I recently had a month and half relapse. I didn’t stop my medications I just was stressed, anxious, and frustrated because I was having a hard time sleeping. I started rapid cycling between hypo mania and depression. It started off with a volunteer opportunity not working out and almost running out of my medication.
Relapses do not mean you are a failure and you have to be ashamed of yourself. As long as you seek help from others and are trying to get better then you have nothing to be ashamed of. Relapses are a very common part of the recovery process. It is important to contact your psychiatrist and therapist the moment you think you might be relapsing so that you can begin receiving the extra support and treatment you need right away.
Sometimes this means a medication adjustment…sometimes you need to better use the coping mechanisms you already have. Victoria Maxwell wrote a great article on how to prevent relapse.
https://www.psychologytoday.com/us/blog/crazy-life/201903/help-prevent-relapse-mental-illness. She’s a writer, an advocate, and a motivational mental health speaker and former Canadian actress who lives with Bipolar Disorder.
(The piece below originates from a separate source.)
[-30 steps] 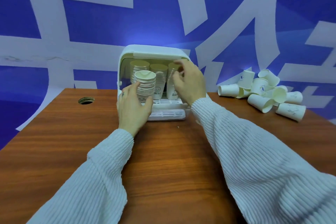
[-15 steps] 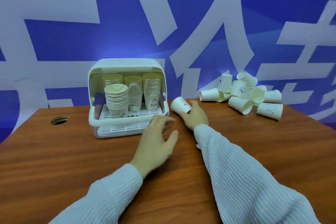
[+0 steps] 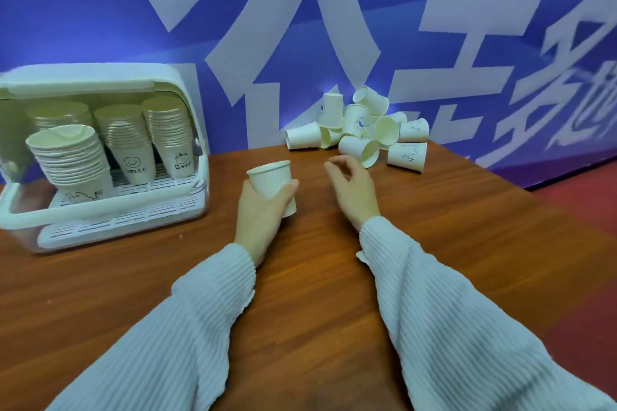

Check this article out!
Every time I get sick again I hope it will be the last time but I know my life is never going to be easy living with several mental illnesses. I don’t mean to sugar coat relapse because it a really awful thing. I just refuse to let look back on it and let it ruin the rest of my life. Sometimes the nicest things happen even when I feel terrible. I was sitting outside at a coffee shop feeling lonely and depressed and someone bought me a cup of decaf. I was crying walking home from where I had tried to volunteer and I got to talk to my best friend and he was a great listener.